RECORDS FOR THE TASK section start

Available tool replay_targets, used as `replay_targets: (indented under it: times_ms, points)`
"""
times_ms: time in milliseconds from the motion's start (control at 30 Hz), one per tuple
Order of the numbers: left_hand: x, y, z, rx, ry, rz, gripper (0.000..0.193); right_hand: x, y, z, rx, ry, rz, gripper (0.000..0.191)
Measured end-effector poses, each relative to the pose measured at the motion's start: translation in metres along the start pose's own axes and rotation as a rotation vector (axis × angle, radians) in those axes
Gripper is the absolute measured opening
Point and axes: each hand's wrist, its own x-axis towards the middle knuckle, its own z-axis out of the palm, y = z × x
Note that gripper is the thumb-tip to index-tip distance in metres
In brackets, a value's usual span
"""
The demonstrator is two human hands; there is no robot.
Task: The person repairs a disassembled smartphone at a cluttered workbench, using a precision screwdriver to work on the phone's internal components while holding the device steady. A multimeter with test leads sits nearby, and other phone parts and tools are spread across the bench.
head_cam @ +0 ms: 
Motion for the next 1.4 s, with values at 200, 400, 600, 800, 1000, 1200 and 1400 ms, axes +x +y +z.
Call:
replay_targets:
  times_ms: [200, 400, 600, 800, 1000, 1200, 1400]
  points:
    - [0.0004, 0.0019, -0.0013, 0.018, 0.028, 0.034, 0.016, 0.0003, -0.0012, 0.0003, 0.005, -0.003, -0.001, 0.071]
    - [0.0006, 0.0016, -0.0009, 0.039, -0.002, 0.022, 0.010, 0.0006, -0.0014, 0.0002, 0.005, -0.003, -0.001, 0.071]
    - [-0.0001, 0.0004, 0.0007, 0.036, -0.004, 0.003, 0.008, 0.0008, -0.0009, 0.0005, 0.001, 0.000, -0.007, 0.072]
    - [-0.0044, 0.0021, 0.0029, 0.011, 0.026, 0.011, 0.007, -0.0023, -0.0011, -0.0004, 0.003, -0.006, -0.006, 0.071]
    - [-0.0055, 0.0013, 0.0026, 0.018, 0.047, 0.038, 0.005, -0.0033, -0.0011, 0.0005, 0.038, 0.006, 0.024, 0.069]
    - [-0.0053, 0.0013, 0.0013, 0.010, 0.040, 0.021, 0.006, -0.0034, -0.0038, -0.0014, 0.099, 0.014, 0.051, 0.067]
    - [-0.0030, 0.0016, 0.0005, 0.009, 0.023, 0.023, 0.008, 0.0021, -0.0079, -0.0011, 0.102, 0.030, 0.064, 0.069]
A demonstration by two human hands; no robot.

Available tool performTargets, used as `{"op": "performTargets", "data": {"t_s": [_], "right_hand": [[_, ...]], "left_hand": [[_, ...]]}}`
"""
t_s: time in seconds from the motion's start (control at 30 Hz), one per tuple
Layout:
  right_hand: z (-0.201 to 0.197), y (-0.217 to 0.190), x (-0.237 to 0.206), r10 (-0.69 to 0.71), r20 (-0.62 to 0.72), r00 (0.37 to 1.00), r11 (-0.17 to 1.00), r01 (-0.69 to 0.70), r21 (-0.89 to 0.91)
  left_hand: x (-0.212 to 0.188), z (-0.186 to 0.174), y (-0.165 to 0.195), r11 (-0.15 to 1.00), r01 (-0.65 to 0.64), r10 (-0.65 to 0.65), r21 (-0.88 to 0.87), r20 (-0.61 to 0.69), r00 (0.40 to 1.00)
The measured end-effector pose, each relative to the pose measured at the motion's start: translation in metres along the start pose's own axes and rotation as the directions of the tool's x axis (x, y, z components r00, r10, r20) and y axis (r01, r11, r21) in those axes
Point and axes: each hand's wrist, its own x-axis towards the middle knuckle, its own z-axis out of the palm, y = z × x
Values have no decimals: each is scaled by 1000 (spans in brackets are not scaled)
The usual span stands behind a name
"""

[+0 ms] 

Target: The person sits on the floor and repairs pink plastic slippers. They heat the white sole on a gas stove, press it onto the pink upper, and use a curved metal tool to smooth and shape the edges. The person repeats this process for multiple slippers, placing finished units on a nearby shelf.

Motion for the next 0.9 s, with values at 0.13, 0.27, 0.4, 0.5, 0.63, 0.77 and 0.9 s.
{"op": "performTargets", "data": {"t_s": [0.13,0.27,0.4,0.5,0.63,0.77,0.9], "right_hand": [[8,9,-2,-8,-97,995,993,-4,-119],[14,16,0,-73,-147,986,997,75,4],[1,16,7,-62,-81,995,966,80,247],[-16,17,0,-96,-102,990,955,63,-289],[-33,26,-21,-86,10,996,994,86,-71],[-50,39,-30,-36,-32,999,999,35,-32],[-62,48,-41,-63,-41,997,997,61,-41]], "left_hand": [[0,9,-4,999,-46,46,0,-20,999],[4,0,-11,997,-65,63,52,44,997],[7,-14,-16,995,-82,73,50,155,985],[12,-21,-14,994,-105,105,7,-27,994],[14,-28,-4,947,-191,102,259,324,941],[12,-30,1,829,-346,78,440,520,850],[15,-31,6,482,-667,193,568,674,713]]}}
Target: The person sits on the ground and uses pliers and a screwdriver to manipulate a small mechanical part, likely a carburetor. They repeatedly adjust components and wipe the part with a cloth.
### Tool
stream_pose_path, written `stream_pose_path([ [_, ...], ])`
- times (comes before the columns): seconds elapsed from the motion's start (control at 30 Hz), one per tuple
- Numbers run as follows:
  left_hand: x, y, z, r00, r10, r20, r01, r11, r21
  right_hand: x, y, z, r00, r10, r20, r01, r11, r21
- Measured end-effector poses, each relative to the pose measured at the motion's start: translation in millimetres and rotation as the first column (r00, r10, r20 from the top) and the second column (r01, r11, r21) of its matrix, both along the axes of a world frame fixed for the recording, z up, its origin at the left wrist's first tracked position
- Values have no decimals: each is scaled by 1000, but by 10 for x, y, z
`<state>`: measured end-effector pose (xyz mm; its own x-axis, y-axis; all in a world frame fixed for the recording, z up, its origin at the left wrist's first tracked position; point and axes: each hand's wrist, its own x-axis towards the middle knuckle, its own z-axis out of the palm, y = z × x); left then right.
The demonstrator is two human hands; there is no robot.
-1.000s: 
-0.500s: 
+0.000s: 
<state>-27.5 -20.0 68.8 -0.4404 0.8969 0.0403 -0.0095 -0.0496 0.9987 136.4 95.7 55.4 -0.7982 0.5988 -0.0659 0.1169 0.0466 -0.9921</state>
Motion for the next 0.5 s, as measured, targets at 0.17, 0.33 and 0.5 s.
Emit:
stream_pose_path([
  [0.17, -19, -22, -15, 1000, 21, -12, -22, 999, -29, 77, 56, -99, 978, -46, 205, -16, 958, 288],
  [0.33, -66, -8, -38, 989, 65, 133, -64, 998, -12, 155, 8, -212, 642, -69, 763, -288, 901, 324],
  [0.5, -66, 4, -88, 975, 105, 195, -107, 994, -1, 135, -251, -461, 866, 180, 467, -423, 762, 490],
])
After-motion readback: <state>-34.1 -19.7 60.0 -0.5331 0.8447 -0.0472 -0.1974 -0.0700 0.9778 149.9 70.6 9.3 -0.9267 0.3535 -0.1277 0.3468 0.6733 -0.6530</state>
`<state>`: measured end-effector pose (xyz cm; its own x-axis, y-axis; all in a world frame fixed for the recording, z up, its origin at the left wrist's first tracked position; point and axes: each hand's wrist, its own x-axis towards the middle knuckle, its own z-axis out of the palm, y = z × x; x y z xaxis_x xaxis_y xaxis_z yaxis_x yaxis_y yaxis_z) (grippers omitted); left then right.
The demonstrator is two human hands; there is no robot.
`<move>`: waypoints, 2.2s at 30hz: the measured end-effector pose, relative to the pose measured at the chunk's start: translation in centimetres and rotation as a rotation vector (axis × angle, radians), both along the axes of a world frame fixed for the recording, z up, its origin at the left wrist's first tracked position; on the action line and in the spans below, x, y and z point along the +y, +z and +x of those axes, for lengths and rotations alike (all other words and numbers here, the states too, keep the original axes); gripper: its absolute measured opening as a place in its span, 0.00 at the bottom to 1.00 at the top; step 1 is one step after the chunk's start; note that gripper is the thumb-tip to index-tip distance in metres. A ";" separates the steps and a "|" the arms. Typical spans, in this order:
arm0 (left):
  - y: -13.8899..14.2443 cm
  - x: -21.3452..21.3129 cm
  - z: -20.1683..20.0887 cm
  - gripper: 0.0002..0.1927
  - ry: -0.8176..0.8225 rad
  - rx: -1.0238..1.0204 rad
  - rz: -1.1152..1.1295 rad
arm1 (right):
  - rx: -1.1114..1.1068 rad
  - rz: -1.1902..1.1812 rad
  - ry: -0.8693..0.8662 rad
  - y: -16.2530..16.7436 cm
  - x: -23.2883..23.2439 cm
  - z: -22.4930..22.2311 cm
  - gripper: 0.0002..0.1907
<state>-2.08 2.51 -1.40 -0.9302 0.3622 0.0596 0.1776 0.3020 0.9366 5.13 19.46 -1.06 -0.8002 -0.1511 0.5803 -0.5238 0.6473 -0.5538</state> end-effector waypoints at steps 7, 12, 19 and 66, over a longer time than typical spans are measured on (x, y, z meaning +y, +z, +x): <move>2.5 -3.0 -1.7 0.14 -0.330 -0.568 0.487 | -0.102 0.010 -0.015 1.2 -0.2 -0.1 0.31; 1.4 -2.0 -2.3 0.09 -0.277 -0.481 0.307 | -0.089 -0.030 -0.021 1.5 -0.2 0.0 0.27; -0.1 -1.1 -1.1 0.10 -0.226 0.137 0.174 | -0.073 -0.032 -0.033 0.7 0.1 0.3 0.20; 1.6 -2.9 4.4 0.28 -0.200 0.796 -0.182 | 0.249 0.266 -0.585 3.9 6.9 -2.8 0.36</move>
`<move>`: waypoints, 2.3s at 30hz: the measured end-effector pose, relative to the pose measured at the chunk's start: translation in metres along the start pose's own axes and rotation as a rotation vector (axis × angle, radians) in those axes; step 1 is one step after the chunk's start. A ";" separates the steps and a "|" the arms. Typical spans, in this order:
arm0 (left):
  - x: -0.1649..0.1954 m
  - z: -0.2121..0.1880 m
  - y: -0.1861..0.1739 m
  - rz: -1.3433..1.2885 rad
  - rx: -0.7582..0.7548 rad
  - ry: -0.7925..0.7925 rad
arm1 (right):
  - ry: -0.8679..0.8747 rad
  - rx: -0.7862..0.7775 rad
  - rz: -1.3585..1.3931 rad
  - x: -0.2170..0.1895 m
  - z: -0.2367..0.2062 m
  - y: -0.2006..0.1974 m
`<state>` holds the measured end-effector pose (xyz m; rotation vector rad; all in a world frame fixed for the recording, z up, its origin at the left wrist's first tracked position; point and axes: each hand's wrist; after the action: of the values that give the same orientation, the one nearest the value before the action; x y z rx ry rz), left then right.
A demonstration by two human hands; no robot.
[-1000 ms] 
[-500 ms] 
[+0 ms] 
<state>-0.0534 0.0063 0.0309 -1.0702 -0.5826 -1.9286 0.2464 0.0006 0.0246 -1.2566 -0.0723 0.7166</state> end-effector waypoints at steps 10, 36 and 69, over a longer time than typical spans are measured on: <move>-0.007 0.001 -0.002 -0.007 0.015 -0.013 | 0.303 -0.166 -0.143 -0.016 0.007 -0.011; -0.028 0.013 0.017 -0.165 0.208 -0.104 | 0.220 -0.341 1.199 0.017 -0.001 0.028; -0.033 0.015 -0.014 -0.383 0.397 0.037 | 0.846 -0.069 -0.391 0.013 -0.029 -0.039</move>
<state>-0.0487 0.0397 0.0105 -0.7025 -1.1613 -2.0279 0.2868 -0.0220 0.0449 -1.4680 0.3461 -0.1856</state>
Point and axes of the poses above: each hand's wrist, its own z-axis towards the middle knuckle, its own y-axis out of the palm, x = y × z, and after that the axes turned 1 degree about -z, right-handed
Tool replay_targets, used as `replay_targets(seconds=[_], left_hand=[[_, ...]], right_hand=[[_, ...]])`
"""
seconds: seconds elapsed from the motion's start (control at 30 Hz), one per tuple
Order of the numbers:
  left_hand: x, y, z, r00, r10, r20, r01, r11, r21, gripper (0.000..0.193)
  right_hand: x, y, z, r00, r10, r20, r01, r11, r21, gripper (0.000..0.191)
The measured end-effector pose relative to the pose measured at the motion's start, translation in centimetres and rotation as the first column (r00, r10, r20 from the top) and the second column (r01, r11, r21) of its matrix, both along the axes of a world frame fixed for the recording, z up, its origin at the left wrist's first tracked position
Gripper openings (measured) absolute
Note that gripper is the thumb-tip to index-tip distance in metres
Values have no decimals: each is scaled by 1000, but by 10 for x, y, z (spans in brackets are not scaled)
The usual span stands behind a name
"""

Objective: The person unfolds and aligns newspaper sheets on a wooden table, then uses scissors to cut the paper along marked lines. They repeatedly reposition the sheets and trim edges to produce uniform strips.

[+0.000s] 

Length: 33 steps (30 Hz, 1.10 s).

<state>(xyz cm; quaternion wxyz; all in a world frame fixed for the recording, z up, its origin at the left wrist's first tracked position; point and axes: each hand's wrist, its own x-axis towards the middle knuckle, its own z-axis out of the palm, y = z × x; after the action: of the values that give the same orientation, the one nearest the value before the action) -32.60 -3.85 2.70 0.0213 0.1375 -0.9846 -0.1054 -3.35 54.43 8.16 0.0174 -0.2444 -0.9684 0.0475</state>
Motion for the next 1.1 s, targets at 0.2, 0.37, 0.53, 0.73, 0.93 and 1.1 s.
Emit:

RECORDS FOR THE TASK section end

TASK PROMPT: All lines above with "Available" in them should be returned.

ANSWER TO THIS TASK:
Available tool replay_targets, used as `replay_targets: (indented under it: times_ms, points)`
Available tool performTargets, used as `{"op": "performTargets", "data": {"t_s": [_], "right_hand": [[_, ...]], "left_hand": [[_, ...]]}}`

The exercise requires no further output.